Records shown: Begin
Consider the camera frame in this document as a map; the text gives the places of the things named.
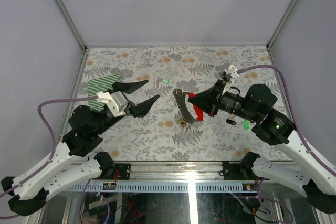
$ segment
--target red saw handle
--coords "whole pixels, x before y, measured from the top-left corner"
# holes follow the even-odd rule
[[[191,92],[189,94],[189,97],[196,97],[196,94],[194,94],[193,92]],[[196,105],[194,105],[194,110],[196,112],[196,115],[197,115],[197,119],[201,122],[203,121],[203,110],[201,110],[199,107],[197,107]]]

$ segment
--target floral tablecloth
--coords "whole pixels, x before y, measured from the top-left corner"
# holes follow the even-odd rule
[[[105,132],[96,151],[107,151],[115,160],[156,161],[222,161],[240,160],[253,151],[270,160],[288,157],[262,142],[243,120],[225,112],[214,118],[205,115],[186,130],[179,126],[178,108],[172,99],[174,88],[198,93],[210,88],[230,62],[238,69],[256,64],[270,64],[265,47],[157,47],[157,48],[91,48],[78,97],[87,96],[87,83],[113,74],[122,81],[149,80],[128,95],[141,102],[156,94],[161,97],[143,119],[127,117]],[[249,86],[265,83],[278,97],[275,108],[285,113],[280,90],[271,69],[243,74],[235,83],[245,95]],[[227,124],[233,119],[236,125]]]

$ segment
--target white wall
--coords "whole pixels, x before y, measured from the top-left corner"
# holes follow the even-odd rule
[[[336,165],[336,0],[299,0],[273,54],[306,138]]]
[[[0,0],[0,48],[2,179],[20,175],[49,153],[50,136],[37,106],[68,97],[81,50],[53,0]],[[64,108],[43,109],[55,132]],[[0,199],[0,216],[12,215],[9,199]]]
[[[266,44],[290,0],[63,0],[88,45]]]

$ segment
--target robotic arm
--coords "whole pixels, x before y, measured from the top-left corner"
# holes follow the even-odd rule
[[[277,97],[265,84],[252,85],[245,97],[227,92],[239,77],[237,68],[228,66],[210,89],[189,98],[188,102],[199,107],[209,116],[219,110],[256,123],[252,131],[262,141],[276,147],[289,156],[303,172],[297,172],[281,165],[273,164],[256,153],[249,152],[242,159],[240,169],[243,173],[253,173],[279,182],[307,198],[317,209],[333,214],[336,212],[336,167],[323,157],[308,142],[307,150],[296,131],[296,126],[284,114],[273,109]],[[321,162],[312,155],[313,152]]]
[[[97,111],[86,105],[80,105],[68,120],[72,129],[57,144],[53,155],[47,155],[33,168],[17,177],[5,177],[1,180],[4,191],[14,189],[9,206],[12,212],[28,216],[41,209],[47,201],[61,191],[85,180],[108,178],[114,172],[115,164],[107,152],[99,152],[83,165],[61,173],[67,165],[79,160],[93,151],[101,142],[99,136],[125,116],[142,118],[149,112],[156,95],[135,105],[124,95],[131,94],[148,81],[121,83],[112,85],[113,89],[99,92],[97,100],[105,103],[103,110]],[[45,163],[48,165],[38,172]],[[34,174],[27,182],[23,180]]]

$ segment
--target striped cloth
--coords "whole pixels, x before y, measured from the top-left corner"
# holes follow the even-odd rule
[[[107,76],[99,79],[88,81],[88,95],[96,95],[98,92],[106,92],[108,89],[112,89],[112,84],[121,81],[121,75],[116,74],[114,76]],[[96,100],[89,101],[89,106],[96,110],[102,110],[105,103],[97,102]]]

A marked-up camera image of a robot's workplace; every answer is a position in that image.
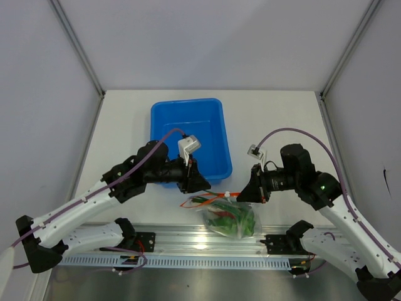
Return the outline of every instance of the orange wire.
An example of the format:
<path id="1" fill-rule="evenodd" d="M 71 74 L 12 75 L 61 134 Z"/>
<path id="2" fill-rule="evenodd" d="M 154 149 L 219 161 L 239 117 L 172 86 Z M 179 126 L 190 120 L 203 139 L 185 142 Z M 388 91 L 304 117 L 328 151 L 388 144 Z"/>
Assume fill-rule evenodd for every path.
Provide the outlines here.
<path id="1" fill-rule="evenodd" d="M 240 193 L 230 193 L 230 196 L 239 196 Z M 200 194 L 198 196 L 215 196 L 216 194 L 211 194 L 211 193 L 204 193 L 204 194 Z M 190 201 L 193 198 L 196 198 L 197 196 L 193 196 L 189 199 L 187 199 L 185 202 L 183 202 L 180 207 L 183 208 L 187 208 L 187 209 L 191 209 L 191 208 L 197 208 L 197 207 L 202 207 L 202 206 L 206 206 L 210 203 L 212 203 L 214 200 L 219 199 L 219 198 L 223 198 L 225 195 L 225 193 L 217 193 L 217 196 L 215 196 L 214 198 L 208 199 L 207 201 L 204 201 L 203 203 L 200 203 L 198 205 L 195 206 L 191 206 L 191 207 L 186 207 L 184 206 L 188 201 Z"/>

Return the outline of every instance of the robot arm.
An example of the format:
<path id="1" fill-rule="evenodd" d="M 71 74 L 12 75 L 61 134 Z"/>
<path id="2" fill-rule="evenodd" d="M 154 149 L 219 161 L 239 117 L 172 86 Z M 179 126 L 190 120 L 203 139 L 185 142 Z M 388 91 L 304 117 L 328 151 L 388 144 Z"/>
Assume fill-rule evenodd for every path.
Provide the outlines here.
<path id="1" fill-rule="evenodd" d="M 257 150 L 254 154 L 253 149 L 251 147 L 248 153 L 266 164 L 266 152 Z M 283 167 L 269 171 L 265 165 L 254 165 L 251 180 L 237 201 L 265 203 L 272 191 L 294 189 L 302 201 L 343 233 L 352 248 L 329 239 L 305 221 L 287 232 L 287 236 L 291 234 L 288 238 L 291 244 L 298 244 L 345 272 L 369 301 L 394 298 L 401 291 L 401 264 L 398 262 L 401 254 L 377 233 L 348 196 L 344 199 L 340 183 L 332 175 L 315 170 L 309 152 L 302 145 L 286 145 L 280 153 Z"/>
<path id="2" fill-rule="evenodd" d="M 88 230 L 76 228 L 102 211 L 144 193 L 147 183 L 176 182 L 182 193 L 210 189 L 211 185 L 199 173 L 197 161 L 191 154 L 200 146 L 194 136 L 184 136 L 179 141 L 180 156 L 170 160 L 168 147 L 162 141 L 150 141 L 136 156 L 106 172 L 81 196 L 38 218 L 22 216 L 17 219 L 32 272 L 44 272 L 64 256 L 94 248 L 129 248 L 135 240 L 135 230 L 127 219 Z"/>

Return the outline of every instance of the blue plastic bin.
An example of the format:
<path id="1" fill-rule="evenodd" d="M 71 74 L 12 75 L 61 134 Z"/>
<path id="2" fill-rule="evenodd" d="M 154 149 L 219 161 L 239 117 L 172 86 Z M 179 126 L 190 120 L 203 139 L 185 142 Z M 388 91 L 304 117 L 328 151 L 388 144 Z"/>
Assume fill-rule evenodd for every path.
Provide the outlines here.
<path id="1" fill-rule="evenodd" d="M 193 155 L 198 160 L 199 172 L 211 184 L 218 184 L 231 175 L 231 158 L 220 100 L 202 98 L 158 102 L 152 107 L 151 119 L 151 140 L 160 140 L 174 127 L 198 138 L 202 147 Z M 170 159 L 178 156 L 177 142 L 180 139 L 182 136 L 176 132 L 165 141 Z"/>

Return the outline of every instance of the white wall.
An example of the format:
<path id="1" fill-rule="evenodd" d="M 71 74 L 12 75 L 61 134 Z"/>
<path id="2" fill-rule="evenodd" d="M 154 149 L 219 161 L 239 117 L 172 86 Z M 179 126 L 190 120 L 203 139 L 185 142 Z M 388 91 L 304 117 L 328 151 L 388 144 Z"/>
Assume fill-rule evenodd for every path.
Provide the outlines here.
<path id="1" fill-rule="evenodd" d="M 18 217 L 65 200 L 99 98 L 45 0 L 0 1 L 0 54 L 2 251 Z M 23 300 L 33 278 L 13 272 L 2 301 Z"/>
<path id="2" fill-rule="evenodd" d="M 61 0 L 104 89 L 323 89 L 371 0 Z"/>
<path id="3" fill-rule="evenodd" d="M 399 250 L 400 13 L 401 1 L 384 1 L 327 101 L 358 206 Z"/>

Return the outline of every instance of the white bracket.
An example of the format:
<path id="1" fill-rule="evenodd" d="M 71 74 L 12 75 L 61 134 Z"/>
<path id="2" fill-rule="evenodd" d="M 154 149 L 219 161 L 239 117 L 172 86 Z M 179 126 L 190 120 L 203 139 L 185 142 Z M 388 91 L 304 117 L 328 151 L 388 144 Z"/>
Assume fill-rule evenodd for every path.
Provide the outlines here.
<path id="1" fill-rule="evenodd" d="M 63 253 L 63 258 L 102 247 L 117 246 L 123 239 L 123 230 L 116 222 L 104 226 L 77 229 L 63 239 L 63 243 L 68 246 Z"/>
<path id="2" fill-rule="evenodd" d="M 267 161 L 268 161 L 268 151 L 266 149 L 259 149 L 259 152 L 257 154 L 255 154 L 255 149 L 256 149 L 256 145 L 252 144 L 249 149 L 247 154 L 257 160 L 260 161 L 260 165 L 262 167 L 262 171 L 264 170 L 264 166 L 266 165 Z"/>
<path id="3" fill-rule="evenodd" d="M 185 160 L 185 166 L 188 166 L 189 163 L 189 155 L 199 149 L 201 147 L 201 143 L 194 136 L 188 136 L 184 139 L 178 141 L 178 149 L 180 152 L 180 157 Z"/>
<path id="4" fill-rule="evenodd" d="M 376 239 L 391 253 L 395 258 L 401 258 L 401 254 L 387 243 L 384 238 L 371 226 L 365 219 L 357 207 L 354 205 L 350 197 L 348 200 L 353 210 L 358 215 L 355 219 L 349 212 L 344 198 L 341 195 L 333 201 L 333 207 L 326 206 L 321 208 L 321 215 L 331 221 L 350 242 L 355 251 L 360 255 L 362 261 L 366 264 L 369 272 L 375 278 L 388 278 L 388 273 L 398 272 L 398 267 L 387 259 L 385 253 L 372 241 L 358 221 L 363 222 L 367 229 L 376 237 Z"/>
<path id="5" fill-rule="evenodd" d="M 318 229 L 308 230 L 300 241 L 306 251 L 322 257 L 347 274 L 355 283 L 358 281 L 355 270 L 363 268 L 365 263 L 353 248 L 343 246 Z"/>

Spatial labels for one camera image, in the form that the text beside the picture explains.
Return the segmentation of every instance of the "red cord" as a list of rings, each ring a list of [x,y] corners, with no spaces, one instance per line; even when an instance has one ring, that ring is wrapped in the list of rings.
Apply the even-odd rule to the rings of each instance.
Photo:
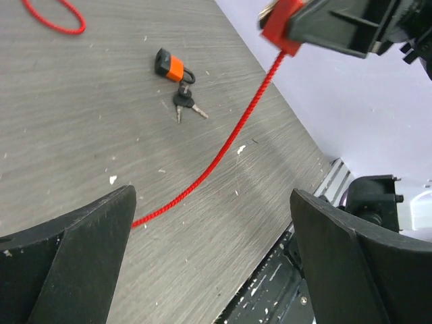
[[[237,135],[242,130],[244,124],[247,122],[250,114],[253,112],[255,107],[258,105],[258,102],[260,101],[261,97],[263,96],[265,90],[270,84],[271,79],[274,77],[277,69],[282,63],[282,60],[285,57],[285,53],[281,52],[277,59],[275,60],[275,63],[273,63],[273,66],[269,70],[269,73],[265,76],[263,83],[260,85],[258,91],[254,95],[254,98],[250,102],[249,106],[246,108],[245,112],[243,113],[243,116],[238,121],[236,127],[232,131],[231,135],[229,135],[229,138],[225,142],[225,144],[222,146],[219,153],[217,153],[214,160],[211,162],[211,164],[205,169],[205,171],[200,175],[198,179],[195,180],[193,184],[191,184],[185,191],[183,191],[181,194],[179,194],[175,199],[173,199],[171,202],[166,204],[164,207],[158,209],[157,211],[154,211],[151,214],[148,214],[147,216],[144,216],[143,218],[137,219],[132,223],[132,228],[138,227],[144,223],[147,223],[148,221],[151,221],[152,219],[160,216],[164,212],[170,210],[174,206],[176,206],[180,201],[185,199],[192,191],[196,189],[202,182],[210,175],[210,173],[217,167],[219,162],[222,160],[223,156],[226,154],[230,146],[232,145],[233,141],[236,139]]]
[[[22,0],[22,3],[27,8],[27,10],[30,12],[30,14],[36,18],[40,23],[44,24],[45,26],[55,30],[56,32],[60,32],[62,34],[67,35],[79,35],[82,34],[86,30],[86,20],[82,16],[82,14],[70,3],[68,3],[66,0],[58,0],[61,2],[66,8],[68,8],[78,19],[80,22],[79,29],[67,29],[64,27],[61,27],[59,25],[53,24],[52,22],[48,21],[44,17],[42,17],[32,6],[30,3],[30,0]]]

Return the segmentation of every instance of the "red rope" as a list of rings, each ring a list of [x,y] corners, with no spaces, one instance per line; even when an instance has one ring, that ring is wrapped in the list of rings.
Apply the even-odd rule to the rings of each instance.
[[[67,34],[67,35],[79,35],[79,34],[82,34],[86,30],[86,20],[84,19],[84,17],[82,16],[82,14],[73,5],[71,5],[70,3],[68,3],[66,0],[58,0],[58,1],[61,2],[66,8],[68,8],[76,16],[76,18],[80,22],[79,29],[67,29],[67,28],[61,27],[59,25],[53,24],[52,22],[50,22],[46,18],[42,17],[35,10],[35,8],[30,3],[30,0],[22,0],[22,3],[27,8],[27,10],[30,12],[30,14],[34,18],[36,18],[36,20],[38,20],[41,24],[44,24],[45,26],[47,26],[47,27],[55,30],[56,32],[60,32],[62,34]]]
[[[210,173],[217,167],[219,162],[222,160],[223,156],[226,154],[230,146],[232,145],[233,141],[236,139],[237,135],[242,130],[244,124],[247,122],[250,114],[253,112],[255,107],[258,105],[258,102],[260,101],[261,97],[263,96],[265,90],[270,84],[271,79],[274,77],[277,69],[282,63],[282,60],[285,57],[285,53],[281,52],[277,59],[275,60],[275,63],[273,63],[273,66],[269,70],[269,73],[265,76],[263,83],[260,85],[259,89],[257,90],[256,94],[254,95],[254,98],[250,102],[249,106],[246,108],[245,112],[243,113],[243,116],[238,121],[236,127],[232,131],[231,135],[229,135],[229,138],[225,142],[225,144],[222,146],[219,153],[217,153],[214,160],[211,162],[211,164],[205,169],[205,171],[199,176],[198,179],[195,180],[193,184],[191,184],[185,191],[183,191],[181,194],[179,194],[177,197],[175,197],[171,202],[166,204],[164,207],[158,209],[157,211],[152,212],[151,214],[148,214],[147,216],[137,219],[132,223],[132,228],[138,227],[144,223],[147,223],[148,221],[151,221],[152,219],[160,216],[164,212],[170,210],[174,206],[176,206],[180,201],[185,199],[192,191],[196,189],[202,182],[210,175]]]

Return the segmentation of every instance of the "wall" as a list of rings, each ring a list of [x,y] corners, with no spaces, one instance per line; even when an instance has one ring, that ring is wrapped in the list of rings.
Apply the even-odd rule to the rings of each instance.
[[[257,17],[270,0],[216,0],[268,70],[277,50],[259,36]],[[398,48],[366,60],[304,45],[286,58],[274,83],[321,150],[341,157],[355,176],[393,173],[432,178],[432,82]]]

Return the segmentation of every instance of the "robotic arm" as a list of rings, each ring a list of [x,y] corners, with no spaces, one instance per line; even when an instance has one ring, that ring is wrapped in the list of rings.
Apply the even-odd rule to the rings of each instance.
[[[278,0],[261,12],[259,26],[293,56],[302,43],[363,59],[404,43],[404,61],[420,59],[432,80],[432,0]]]

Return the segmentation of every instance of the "padlock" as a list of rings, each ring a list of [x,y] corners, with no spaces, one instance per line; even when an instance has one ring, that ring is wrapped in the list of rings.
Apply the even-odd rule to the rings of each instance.
[[[180,59],[165,49],[160,49],[156,54],[155,73],[174,82],[195,83],[195,75],[184,67]]]

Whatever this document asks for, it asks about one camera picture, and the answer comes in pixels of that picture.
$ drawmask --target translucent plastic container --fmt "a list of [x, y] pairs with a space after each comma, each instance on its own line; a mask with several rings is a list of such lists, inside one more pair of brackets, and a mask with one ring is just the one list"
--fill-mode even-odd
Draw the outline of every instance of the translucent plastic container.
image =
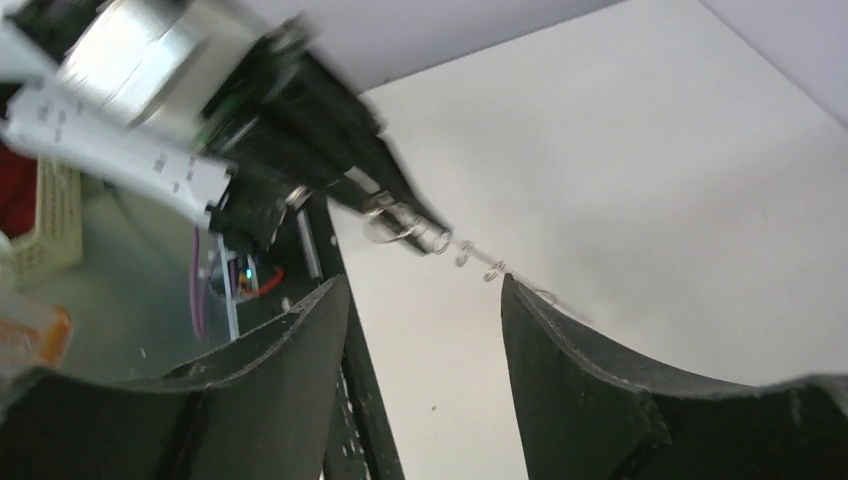
[[71, 318], [0, 286], [0, 374], [32, 365], [58, 367], [71, 340]]

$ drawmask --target plastic basket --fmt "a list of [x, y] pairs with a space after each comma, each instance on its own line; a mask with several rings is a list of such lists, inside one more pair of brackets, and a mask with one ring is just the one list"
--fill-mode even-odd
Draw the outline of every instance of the plastic basket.
[[38, 160], [38, 198], [33, 229], [0, 239], [0, 283], [27, 287], [82, 261], [80, 174], [49, 159]]

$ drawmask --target gray floor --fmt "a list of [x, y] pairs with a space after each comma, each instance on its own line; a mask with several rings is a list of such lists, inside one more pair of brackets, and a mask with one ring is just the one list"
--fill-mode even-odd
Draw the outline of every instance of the gray floor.
[[159, 375], [225, 343], [217, 299], [208, 306], [209, 338], [197, 340], [192, 331], [189, 224], [146, 199], [86, 186], [85, 263], [27, 292], [71, 313], [74, 336], [62, 369], [98, 382]]
Records shown: End
• **Task details**: Say the number of lines in the entries that have the string "this", and only that.

• **Task answer**: 2